Following the main week of celebration, an extended public worship phase called Khalillo Puja continues for an additional 10 to 15 days.

== Patrons ==
The original founding patrons and trustees (Mahajans) of the temple in Madkai are from the Madkai village community, belonging to families with the surnames Kamat, Nevrekar, and Bharne. These patrons are organized into specific clans (Vangdis) and spiritual lineages (Gotras):

Vangdis and gotras in Madkai
| Vangdi (Clan / Family Surnames) | Gotra |
|---|---|
| Mhalwadkar and Vadalkar | Atri |
| Vondkar and Duthalkar Kamat | Bharadwaj |
| Buldo | Atri |
| Dhakonkar Kamat | Bharadwaj |
| Panajikar Kamat | Atri |
| Betikar (alias Betkar) Kamat | Bharadwaj |
| Nevrekar, Shenvi Nevrekar | Kaushik |
| Bharne, Shenvi Bharne | Vatsa |

Beyond the primary founders, the temple also recognizes secondary patrons known as Palvi Mahajans. These individuals belong to the Atri, Bharadwaj, Sharpabing, and Pingal gotras, and include families bearing the surnames Timble, Khadche, Mad, and Kare.

== 2016 conflict ==
In 2016, the temple's managing body, the Navadurga Sansthan Committee decided to replace the temple's idol, claiming that it had developed cracks. The committee is composed mainly of Gaud Saraswat Brahmins or GSB Mahajans. This decision was strongly opposed by the local villagers, who formed the Shri Devi Navadurga Prathishtan Trust, arguing that the idol and the temple belong to the public rather than being a private property of the Mahajans.

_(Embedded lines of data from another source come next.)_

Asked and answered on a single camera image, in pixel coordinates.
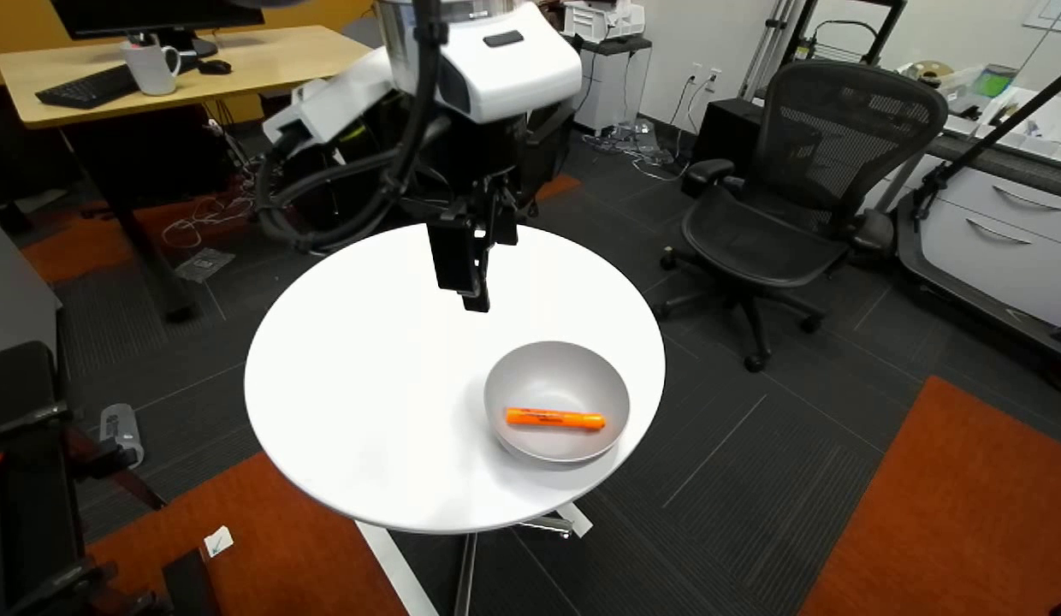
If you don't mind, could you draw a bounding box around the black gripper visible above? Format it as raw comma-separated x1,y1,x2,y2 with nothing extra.
426,203,522,314

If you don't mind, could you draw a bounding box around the orange carrot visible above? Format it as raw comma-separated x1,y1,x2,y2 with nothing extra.
504,403,614,437

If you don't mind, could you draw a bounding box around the white mug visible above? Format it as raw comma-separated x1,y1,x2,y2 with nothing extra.
121,30,187,98

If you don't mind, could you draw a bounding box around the black floor box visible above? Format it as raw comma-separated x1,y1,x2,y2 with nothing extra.
692,95,778,171

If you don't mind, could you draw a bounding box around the light wooden desk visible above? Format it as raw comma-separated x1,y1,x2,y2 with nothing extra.
0,24,374,324

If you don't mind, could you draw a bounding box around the clear plastic bottle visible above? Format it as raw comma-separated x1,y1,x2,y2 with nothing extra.
96,399,151,474

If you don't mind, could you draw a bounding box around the white table base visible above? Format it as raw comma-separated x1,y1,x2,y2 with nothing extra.
357,501,600,616

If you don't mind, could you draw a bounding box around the black mesh office chair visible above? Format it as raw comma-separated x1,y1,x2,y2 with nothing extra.
656,59,951,377

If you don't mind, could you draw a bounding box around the black equipment stand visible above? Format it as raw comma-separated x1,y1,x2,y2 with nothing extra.
0,339,138,616

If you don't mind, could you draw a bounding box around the black keyboard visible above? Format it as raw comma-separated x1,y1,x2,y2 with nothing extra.
31,63,149,112

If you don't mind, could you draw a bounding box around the black monitor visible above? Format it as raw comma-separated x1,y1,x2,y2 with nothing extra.
47,0,268,63

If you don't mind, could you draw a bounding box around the black slanted tripod pole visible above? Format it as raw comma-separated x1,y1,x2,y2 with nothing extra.
911,63,1061,223

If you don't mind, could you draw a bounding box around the white drawer cabinet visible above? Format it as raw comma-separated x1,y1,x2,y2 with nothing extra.
916,161,1061,334

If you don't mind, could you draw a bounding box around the small white paper slip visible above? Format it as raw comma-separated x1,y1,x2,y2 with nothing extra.
198,525,241,563

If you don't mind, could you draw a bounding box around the grey round bowl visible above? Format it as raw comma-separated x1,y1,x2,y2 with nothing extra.
484,339,635,469

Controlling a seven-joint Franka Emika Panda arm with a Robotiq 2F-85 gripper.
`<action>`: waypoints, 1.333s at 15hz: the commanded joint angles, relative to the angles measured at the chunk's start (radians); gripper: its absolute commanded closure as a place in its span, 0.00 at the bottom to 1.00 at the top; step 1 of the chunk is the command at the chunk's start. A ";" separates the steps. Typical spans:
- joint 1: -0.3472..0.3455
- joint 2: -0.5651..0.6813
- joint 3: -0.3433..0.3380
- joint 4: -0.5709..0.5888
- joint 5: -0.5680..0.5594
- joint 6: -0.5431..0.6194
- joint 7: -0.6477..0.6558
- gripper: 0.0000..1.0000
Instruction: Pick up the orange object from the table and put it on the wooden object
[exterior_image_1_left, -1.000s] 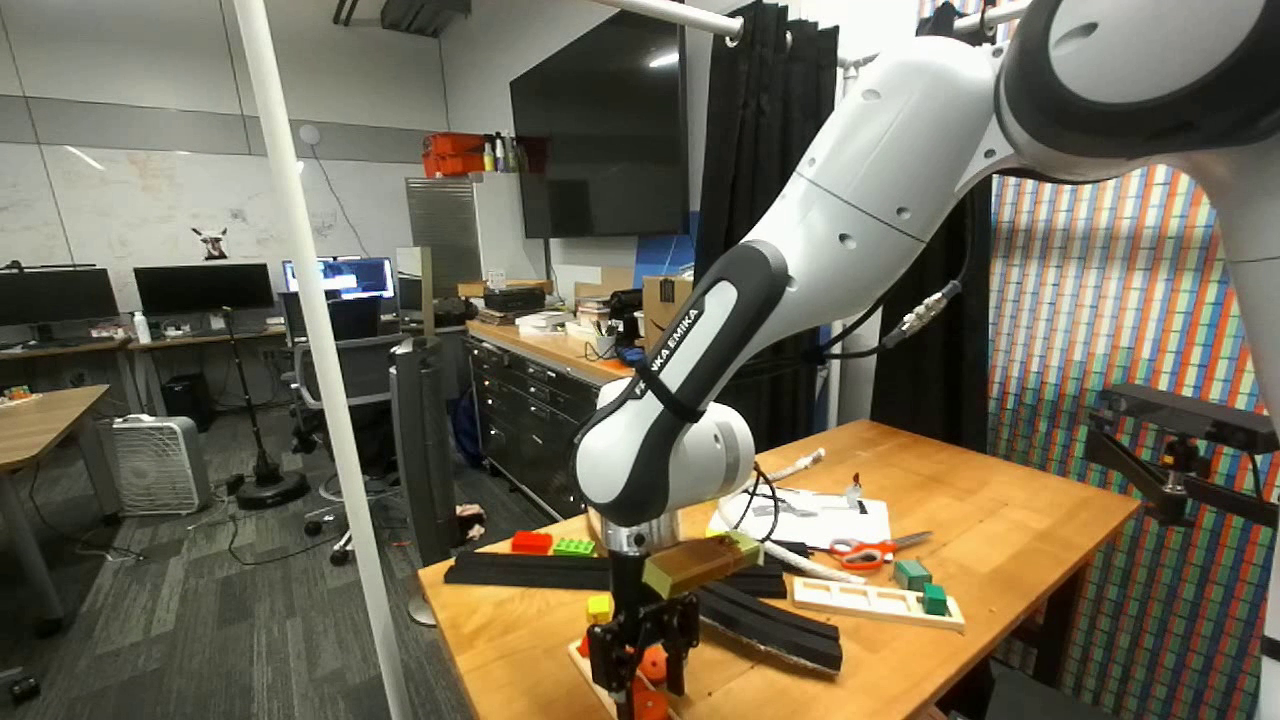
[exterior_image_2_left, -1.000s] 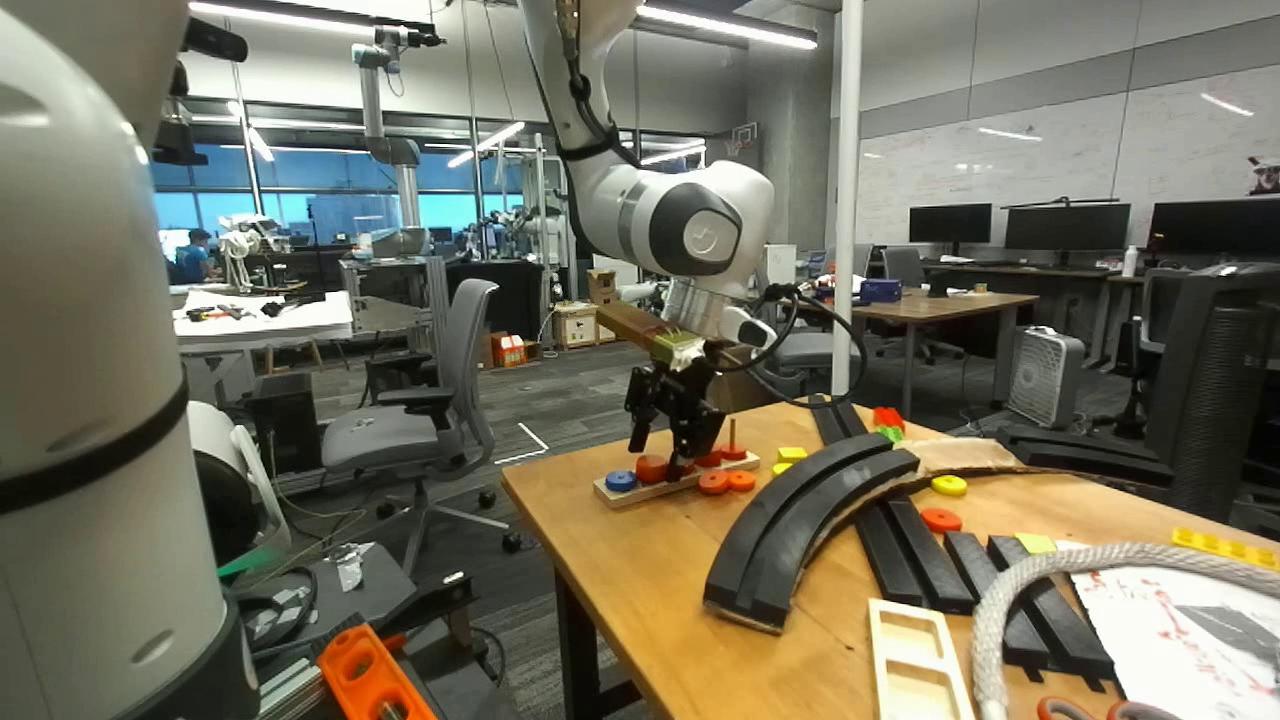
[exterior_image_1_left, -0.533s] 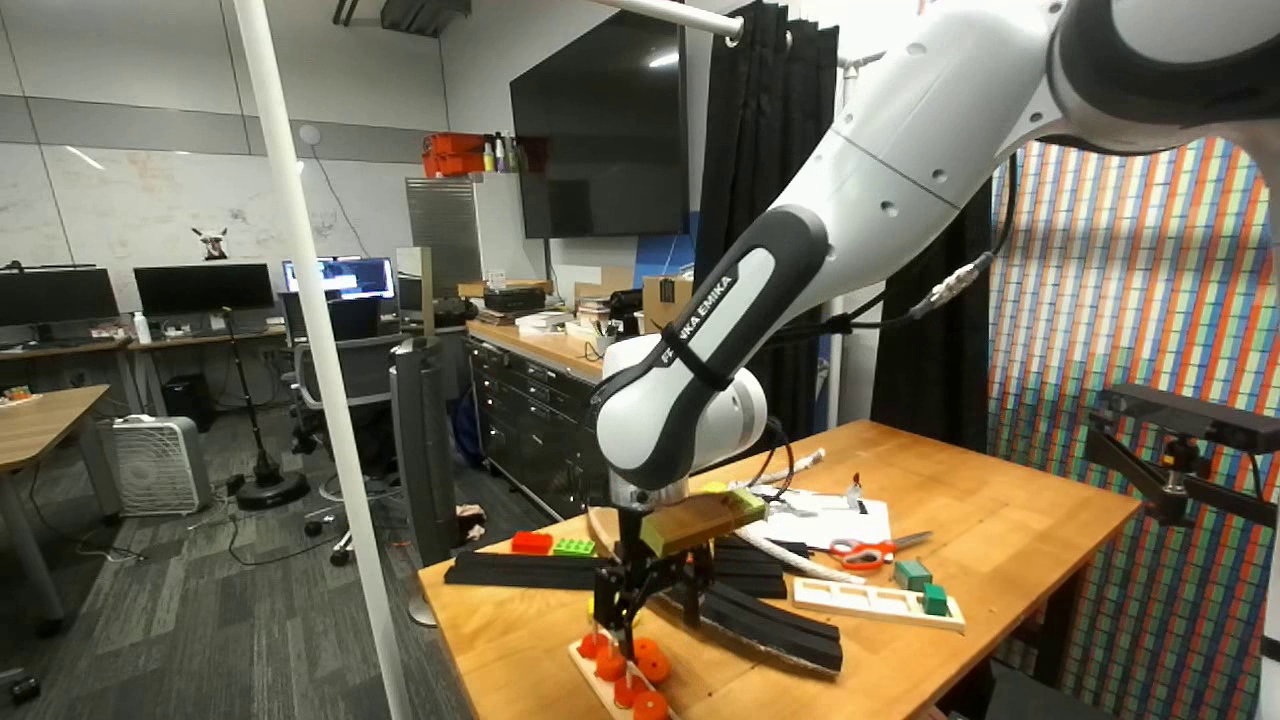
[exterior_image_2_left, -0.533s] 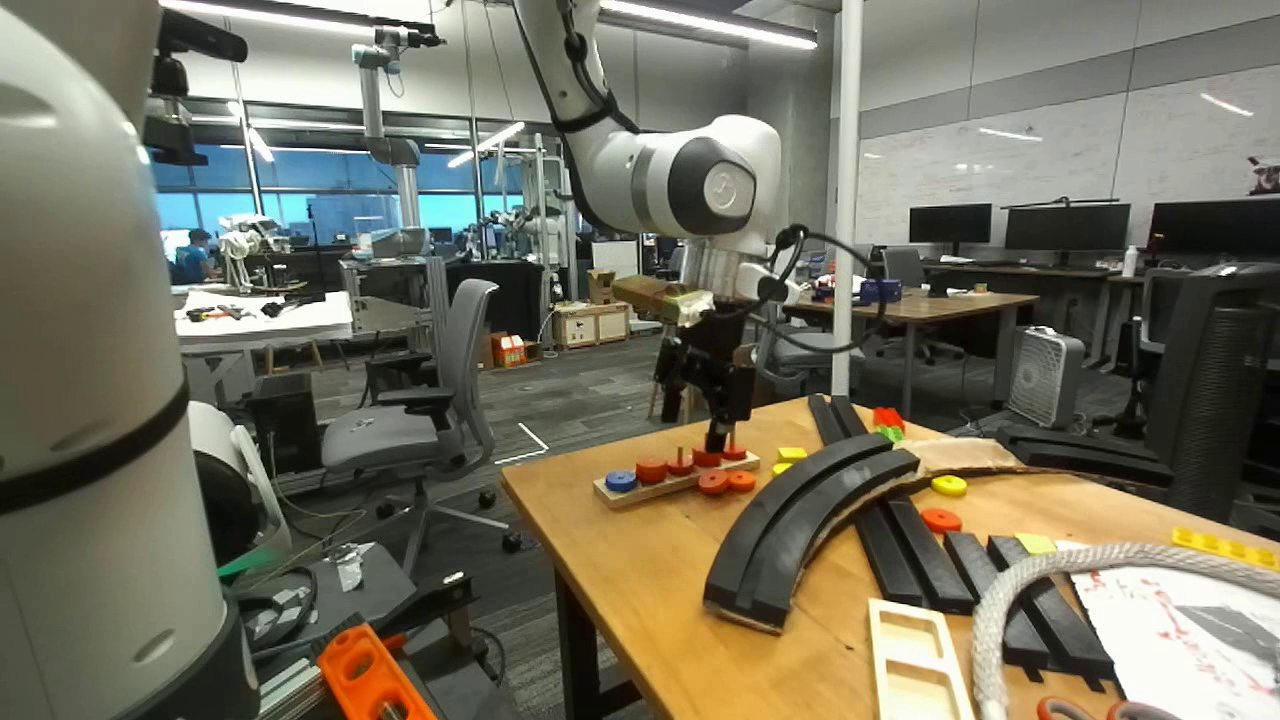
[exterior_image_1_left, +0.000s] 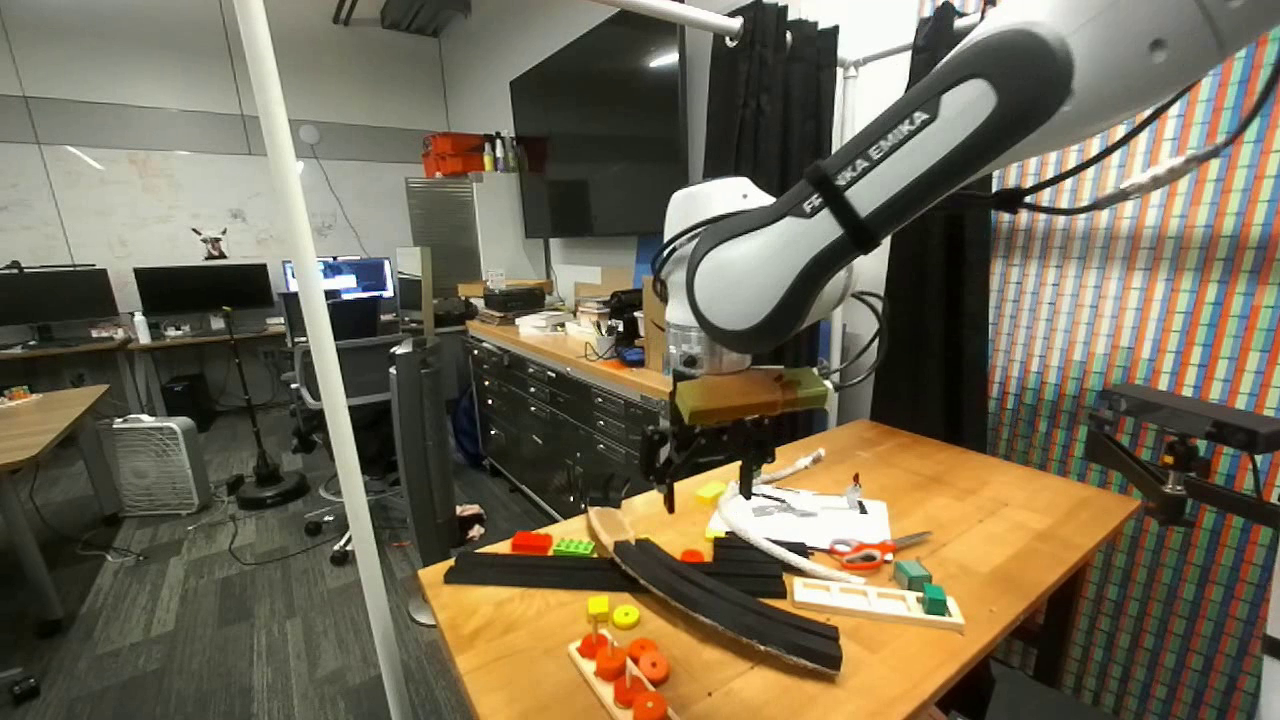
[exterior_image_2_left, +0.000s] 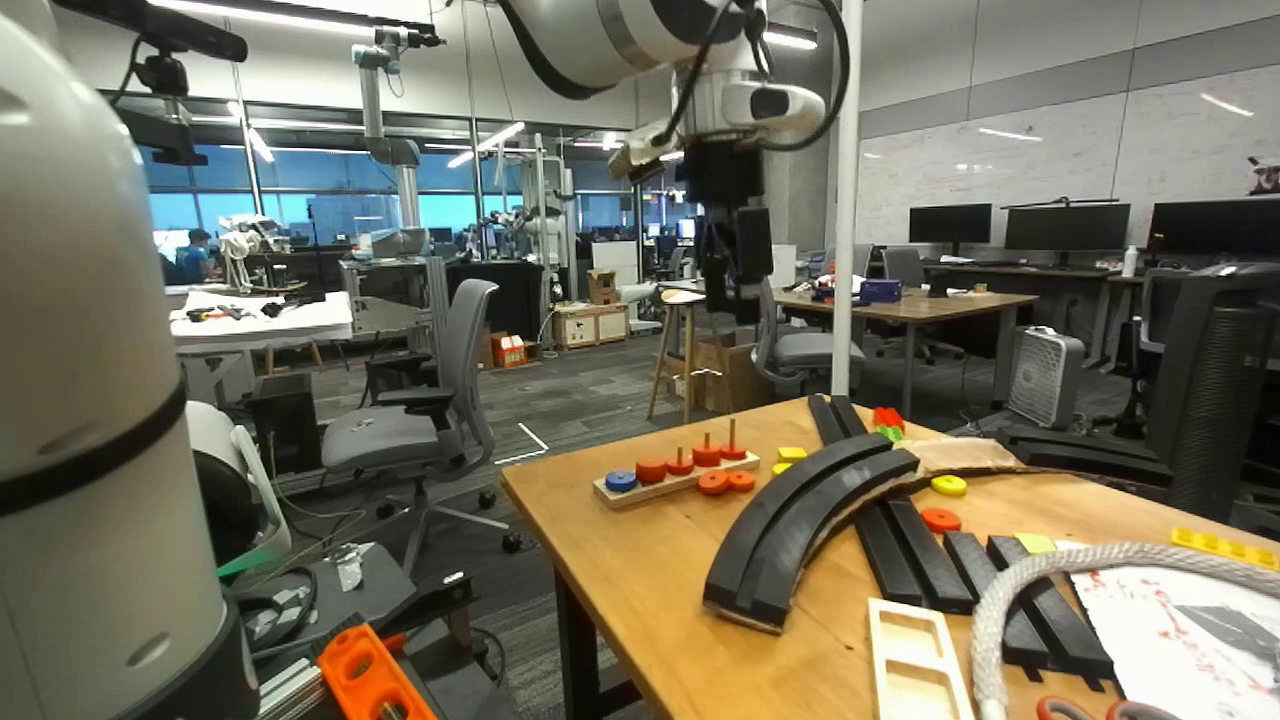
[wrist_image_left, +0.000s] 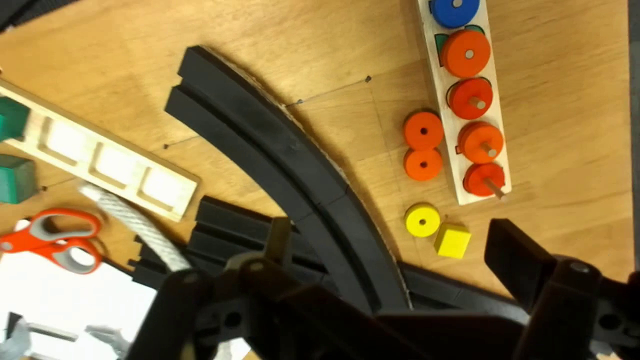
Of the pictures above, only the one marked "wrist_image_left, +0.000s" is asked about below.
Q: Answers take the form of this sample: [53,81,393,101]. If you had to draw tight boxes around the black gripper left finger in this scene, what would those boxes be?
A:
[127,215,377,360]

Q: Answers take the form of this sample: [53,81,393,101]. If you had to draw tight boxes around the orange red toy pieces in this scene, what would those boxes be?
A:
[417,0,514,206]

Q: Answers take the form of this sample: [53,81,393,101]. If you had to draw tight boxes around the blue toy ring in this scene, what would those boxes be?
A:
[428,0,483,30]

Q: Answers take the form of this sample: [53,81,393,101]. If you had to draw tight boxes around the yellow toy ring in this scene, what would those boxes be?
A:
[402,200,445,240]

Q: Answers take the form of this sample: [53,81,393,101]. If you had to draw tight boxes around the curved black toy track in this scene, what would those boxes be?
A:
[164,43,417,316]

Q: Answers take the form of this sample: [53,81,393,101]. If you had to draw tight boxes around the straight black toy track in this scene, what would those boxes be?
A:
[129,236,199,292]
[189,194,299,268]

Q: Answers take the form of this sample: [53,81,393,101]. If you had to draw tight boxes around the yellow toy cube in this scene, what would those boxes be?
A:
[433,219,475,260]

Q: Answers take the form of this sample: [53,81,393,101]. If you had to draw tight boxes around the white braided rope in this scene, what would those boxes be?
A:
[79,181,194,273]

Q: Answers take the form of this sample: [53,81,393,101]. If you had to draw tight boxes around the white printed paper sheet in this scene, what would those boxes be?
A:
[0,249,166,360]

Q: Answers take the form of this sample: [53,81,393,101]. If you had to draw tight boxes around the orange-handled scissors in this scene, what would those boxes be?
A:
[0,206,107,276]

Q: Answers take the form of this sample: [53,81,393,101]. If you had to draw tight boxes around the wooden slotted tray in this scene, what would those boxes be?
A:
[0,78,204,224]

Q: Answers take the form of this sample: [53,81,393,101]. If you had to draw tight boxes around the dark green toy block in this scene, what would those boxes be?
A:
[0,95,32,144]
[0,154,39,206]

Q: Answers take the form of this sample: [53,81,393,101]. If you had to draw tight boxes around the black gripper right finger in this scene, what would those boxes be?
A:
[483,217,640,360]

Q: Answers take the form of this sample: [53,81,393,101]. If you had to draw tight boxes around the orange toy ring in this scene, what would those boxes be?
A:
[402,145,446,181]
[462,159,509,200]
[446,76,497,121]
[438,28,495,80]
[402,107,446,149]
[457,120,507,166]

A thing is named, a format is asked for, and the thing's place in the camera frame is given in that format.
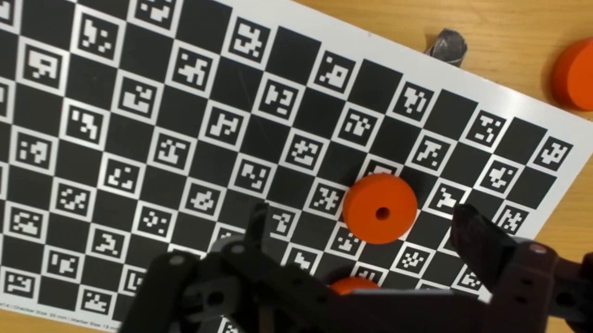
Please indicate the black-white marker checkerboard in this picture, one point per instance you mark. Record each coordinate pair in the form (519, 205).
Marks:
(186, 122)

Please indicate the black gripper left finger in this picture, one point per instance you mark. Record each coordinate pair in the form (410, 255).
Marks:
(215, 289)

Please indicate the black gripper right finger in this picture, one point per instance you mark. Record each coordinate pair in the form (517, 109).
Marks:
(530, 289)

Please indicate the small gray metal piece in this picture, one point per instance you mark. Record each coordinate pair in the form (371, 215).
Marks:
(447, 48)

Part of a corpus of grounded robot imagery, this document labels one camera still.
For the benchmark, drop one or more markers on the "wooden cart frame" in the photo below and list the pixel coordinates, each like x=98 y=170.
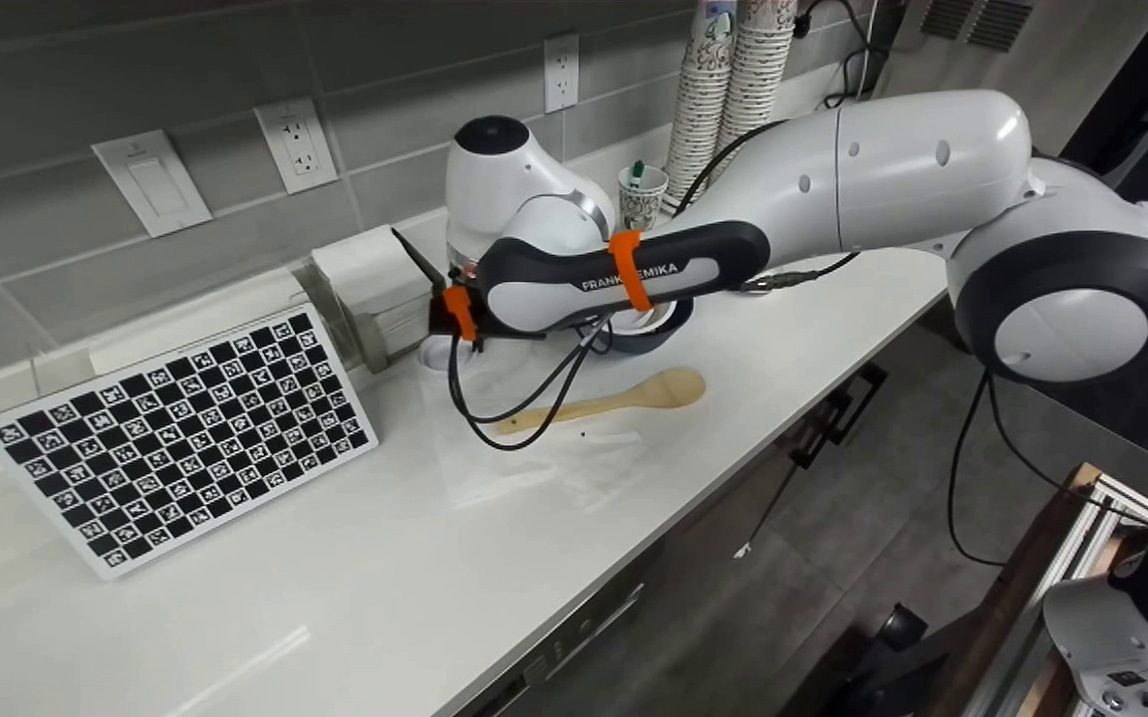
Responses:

This soon escalated into a broader debate over the ownership and control of the temple, reflecting underlying social tensions between the Brahmin Mahajans and the Bahujan (non-Brahmin) villagers. The villagers asserted that the temple has always been a public entity and that they had the right to preserve the existing idol and participate in temple rituals, which the Mahajans had traditionally controlled.

The Mahajans assert that the temple belongs to them, stating it was built when they migrated to Marcaim. In contrast, the villagers argue that the Mahajans gained their status by exploiting their privileged caste position to register under the controversial 19th century Portuguese-era Lei das Mazanias, a law which regulated temple administration and property rights. The villagers state that the temple rightfully belongs to the entire village.

The conflict has led to legal battles, with the issue being taken to court multiple times. As of 2023, the case has yet to be fully resolved, but it continues to be a significant point of contention in the community.